Supplied records START

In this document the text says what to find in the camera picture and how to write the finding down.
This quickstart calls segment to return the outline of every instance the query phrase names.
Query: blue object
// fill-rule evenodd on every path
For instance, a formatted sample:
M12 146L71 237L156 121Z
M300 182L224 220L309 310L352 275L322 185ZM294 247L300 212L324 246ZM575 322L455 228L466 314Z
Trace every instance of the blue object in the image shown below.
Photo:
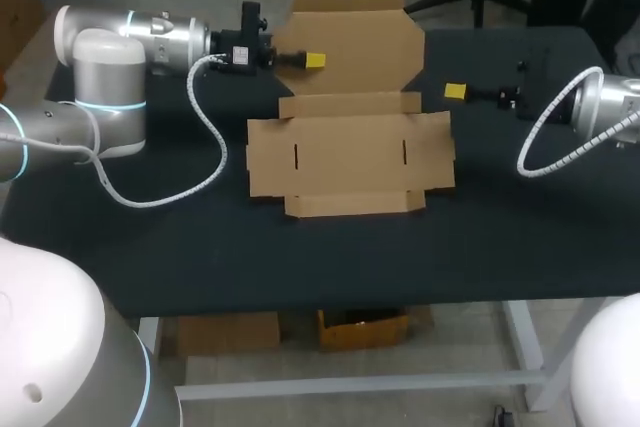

Supplied records END

▶ [What is being asked]: Set the pictures aside and restate word for word only the lines from the line containing "M300 182L224 220L309" through the end of the entries above, both included.

▶ [Exercise response]:
M300 182L224 220L309 310L352 275L322 185ZM294 247L300 212L324 246ZM575 322L455 228L466 314Z
Trace every instance of the blue object in the image shown below.
Photo:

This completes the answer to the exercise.